EXERCISE PROMPT – Whenever the word "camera" turns up in a line below, that line should be copied.

DATASET –
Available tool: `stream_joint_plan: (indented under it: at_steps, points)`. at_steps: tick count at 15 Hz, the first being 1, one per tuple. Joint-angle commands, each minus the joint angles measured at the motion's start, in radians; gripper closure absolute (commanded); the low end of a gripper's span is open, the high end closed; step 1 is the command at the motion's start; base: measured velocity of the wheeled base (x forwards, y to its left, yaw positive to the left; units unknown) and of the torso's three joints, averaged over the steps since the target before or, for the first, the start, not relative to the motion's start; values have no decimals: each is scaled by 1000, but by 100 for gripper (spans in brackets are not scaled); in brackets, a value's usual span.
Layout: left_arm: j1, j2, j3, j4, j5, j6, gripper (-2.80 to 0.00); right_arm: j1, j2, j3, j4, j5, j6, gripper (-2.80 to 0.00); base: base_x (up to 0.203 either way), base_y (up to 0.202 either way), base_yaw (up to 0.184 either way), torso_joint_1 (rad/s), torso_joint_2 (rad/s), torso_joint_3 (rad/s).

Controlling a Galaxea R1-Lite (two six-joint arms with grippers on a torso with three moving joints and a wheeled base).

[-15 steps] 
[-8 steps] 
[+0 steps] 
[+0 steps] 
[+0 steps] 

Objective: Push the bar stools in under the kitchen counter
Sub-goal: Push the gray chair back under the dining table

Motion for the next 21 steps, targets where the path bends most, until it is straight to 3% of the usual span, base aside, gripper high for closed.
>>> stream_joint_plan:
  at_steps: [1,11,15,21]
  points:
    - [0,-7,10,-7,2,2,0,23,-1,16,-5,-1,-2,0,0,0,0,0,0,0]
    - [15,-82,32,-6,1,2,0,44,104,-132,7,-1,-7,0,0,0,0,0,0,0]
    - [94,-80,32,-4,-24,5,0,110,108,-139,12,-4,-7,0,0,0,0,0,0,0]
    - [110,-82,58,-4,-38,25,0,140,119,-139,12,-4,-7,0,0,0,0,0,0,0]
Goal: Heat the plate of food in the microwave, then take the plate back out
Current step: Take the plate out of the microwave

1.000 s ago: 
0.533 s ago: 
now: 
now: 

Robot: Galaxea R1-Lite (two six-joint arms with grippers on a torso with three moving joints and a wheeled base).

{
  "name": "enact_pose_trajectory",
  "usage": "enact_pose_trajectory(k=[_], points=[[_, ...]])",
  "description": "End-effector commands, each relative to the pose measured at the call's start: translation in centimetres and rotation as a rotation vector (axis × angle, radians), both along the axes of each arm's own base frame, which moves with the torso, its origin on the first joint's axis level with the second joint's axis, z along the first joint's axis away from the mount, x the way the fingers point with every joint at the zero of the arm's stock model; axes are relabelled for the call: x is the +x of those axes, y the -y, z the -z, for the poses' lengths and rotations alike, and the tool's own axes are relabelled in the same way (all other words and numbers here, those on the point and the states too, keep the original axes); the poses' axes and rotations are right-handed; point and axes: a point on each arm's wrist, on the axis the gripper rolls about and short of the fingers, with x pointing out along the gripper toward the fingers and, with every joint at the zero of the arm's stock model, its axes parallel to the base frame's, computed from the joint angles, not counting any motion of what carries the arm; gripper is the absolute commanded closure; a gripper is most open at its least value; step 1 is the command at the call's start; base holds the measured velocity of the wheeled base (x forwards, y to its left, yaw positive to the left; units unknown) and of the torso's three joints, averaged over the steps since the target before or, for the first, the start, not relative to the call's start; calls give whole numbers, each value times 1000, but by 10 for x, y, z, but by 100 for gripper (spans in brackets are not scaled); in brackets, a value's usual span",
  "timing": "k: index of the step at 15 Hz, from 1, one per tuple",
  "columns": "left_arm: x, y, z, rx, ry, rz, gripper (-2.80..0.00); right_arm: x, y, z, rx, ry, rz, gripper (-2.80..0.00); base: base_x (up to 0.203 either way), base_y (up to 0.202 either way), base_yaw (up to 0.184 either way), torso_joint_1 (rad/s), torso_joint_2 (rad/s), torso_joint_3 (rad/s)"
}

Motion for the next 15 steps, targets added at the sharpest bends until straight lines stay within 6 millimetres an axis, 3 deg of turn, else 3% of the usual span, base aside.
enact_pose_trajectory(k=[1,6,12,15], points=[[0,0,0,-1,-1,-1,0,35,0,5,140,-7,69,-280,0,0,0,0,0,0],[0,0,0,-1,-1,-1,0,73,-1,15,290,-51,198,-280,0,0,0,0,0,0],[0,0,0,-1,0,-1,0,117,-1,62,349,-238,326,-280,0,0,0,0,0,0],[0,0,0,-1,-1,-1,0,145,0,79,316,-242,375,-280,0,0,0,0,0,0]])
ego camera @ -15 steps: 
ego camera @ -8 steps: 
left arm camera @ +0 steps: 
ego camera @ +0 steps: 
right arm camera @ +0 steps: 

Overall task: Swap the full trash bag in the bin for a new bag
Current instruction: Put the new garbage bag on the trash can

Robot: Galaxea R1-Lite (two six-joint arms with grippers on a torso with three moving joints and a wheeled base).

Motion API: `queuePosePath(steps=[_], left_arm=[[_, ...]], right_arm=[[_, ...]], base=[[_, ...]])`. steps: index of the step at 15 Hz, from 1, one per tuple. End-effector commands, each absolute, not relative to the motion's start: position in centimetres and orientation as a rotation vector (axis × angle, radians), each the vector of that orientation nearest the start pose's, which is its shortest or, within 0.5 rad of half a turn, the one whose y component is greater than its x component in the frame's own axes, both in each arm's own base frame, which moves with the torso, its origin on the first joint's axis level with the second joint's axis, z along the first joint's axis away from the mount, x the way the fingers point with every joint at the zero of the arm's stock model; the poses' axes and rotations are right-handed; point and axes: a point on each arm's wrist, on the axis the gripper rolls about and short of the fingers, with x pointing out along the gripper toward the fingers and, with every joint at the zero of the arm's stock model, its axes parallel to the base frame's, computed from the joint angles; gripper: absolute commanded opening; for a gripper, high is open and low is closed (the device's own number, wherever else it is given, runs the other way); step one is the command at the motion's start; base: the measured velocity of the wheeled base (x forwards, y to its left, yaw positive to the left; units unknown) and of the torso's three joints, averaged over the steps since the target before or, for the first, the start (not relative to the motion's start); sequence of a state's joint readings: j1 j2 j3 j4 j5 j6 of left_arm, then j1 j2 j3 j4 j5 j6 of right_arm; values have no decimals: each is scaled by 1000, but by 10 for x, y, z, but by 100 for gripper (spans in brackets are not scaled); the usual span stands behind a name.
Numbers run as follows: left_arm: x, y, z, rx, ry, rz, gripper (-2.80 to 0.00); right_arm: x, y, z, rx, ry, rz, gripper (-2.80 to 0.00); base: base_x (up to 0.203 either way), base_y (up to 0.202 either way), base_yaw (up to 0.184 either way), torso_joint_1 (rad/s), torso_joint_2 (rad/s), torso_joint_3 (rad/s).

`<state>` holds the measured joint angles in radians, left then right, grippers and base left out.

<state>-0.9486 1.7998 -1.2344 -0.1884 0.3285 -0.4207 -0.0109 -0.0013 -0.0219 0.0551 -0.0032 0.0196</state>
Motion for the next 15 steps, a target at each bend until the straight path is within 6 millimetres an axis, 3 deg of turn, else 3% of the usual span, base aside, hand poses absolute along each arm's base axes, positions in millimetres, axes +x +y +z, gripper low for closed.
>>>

SOLUTION FOR THIS TASK –
ego camera @ -15 steps: 
ego camera @ -8 steps: 
left arm camera @ +0 steps: 
ego camera @ +0 steps: 
right arm camera @ +0 steps: 

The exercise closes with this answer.